O falso self nasce da tentativa de evitar rejeição. A criança aprende que demonstrar tristeza, raiva ou medo pode gerar punição ou afastamento, então passa a mostrar apenas o que agrada. Por fora, parece tranquila e competente; por dentro, sente-se invisível e desconectada. Peter Levine (1997) explica que, nessas condições, o sistema nervoso entra em um estado crônico de congelamento, suprimindo impulsos vitais e emoções genuínas.
Na vida adulta, esse padrão pode se manifestar como perfeccionismo, necessidade de controle, medo de desapontar e dificuldade em identificar o que realmente se sente. O indivíduo vive em função das expectativas externas, acreditando que apenas desempenhando papéis será amado.
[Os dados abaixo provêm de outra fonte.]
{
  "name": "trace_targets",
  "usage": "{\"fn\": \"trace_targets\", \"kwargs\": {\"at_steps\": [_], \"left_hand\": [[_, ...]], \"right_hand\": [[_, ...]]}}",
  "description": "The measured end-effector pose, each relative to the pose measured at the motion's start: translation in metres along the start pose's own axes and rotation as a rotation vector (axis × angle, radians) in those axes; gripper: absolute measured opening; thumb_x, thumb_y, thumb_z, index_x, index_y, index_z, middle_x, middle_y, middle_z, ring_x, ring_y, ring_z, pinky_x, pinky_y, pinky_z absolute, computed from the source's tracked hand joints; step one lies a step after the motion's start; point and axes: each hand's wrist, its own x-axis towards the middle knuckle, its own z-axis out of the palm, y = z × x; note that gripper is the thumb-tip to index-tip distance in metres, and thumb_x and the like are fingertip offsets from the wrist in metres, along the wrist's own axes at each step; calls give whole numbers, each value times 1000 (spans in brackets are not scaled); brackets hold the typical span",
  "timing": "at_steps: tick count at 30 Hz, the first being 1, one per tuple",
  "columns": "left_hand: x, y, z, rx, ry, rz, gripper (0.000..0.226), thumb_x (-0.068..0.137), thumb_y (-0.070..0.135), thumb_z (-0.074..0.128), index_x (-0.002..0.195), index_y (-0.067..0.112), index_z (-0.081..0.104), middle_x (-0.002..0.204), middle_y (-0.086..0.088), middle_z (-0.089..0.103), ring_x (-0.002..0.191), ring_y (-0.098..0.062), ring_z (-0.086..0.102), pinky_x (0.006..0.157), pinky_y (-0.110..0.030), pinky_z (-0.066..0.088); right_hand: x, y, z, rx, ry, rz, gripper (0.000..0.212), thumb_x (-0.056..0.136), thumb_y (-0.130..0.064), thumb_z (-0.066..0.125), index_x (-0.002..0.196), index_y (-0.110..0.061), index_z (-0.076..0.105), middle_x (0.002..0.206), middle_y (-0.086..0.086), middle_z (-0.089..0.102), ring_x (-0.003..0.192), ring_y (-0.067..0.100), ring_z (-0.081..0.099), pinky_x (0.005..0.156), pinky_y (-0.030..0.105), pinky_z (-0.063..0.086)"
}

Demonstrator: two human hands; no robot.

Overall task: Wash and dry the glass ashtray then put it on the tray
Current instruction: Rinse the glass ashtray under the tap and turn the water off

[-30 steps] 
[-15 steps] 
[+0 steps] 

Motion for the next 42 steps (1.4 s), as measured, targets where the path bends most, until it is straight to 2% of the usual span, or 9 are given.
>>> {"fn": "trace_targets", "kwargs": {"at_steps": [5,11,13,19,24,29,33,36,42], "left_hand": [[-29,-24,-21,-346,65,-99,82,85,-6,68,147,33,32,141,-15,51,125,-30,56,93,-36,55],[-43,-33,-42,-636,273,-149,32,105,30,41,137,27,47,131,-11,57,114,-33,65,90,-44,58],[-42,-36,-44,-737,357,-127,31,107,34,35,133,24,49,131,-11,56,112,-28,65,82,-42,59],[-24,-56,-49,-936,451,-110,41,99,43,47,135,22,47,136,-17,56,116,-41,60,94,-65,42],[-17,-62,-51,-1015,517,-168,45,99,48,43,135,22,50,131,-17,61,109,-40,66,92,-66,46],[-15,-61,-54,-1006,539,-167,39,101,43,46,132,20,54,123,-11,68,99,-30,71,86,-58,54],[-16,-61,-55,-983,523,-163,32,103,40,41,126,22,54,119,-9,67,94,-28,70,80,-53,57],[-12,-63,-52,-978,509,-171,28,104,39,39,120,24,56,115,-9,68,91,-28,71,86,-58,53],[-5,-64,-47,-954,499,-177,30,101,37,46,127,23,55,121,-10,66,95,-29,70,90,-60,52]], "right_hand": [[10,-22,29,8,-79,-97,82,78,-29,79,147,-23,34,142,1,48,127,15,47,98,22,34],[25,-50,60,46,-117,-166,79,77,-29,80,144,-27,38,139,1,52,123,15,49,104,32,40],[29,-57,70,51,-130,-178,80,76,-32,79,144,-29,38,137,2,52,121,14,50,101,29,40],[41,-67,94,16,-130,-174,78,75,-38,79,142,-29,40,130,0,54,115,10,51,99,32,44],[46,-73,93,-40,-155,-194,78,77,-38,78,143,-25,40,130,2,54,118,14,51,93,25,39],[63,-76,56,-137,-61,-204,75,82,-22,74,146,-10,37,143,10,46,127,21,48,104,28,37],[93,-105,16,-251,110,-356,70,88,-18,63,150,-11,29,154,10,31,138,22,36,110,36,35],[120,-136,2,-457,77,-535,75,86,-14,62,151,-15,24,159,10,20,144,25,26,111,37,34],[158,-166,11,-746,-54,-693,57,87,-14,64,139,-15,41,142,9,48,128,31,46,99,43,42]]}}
Como descreve Van der Kolk (2015), o trauma de desenvolvimento interrompe a capacidade de sentir-se seguro sendo quem se é, gerando uma sensação constante de inadequação.
A construção do falso self é uma estratégia de proteção uma vez necessária no passado, mas limitante no presente. A pessoa que vive dessa forma sente um vazio interno, como se faltasse algo essencial. Esse vazio é o verdadeiro self pedindo para ser reconhecido. O caminho de cura envolve, portanto, o retorno à autenticidade: reaprender a sentir, a dizer ‘não’, a reconhecer o próprio desejo e a confiar em relações que oferecem segurança.
A psicoterapia é o espaço onde esse reencontro se torna possível. O vínculo terapêutico acolhedor permite que o falso self relaxe e o verdadeiro eu possa emergir. Práticas somáticas, mindfulness e exercícios de respiração ajudam a reconectar o corpo com a emoção, tornando o sentir novamente seguro.
Recuperar o verdadeiro self é um ato de coragem. É o movimento de se despir das máscaras criadas para sobreviver e, finalmente, viver com inteireza, presença e verdade emocional.
REFERÊNCIAS:
LEVINE, Peter A. O despertar do tigre: curando o trauma. São Paulo: Summus, 1997.
VAN DER KOLK, Bessel A. O corpo guarda as marcas: cérebro, mente e corpo na cura do trauma. Porto Alegre: Artmed, 2015.
WINNICOTT, Donald W. O ambiente e os processos de maturação. Porto Alegre: Artmed, 1960.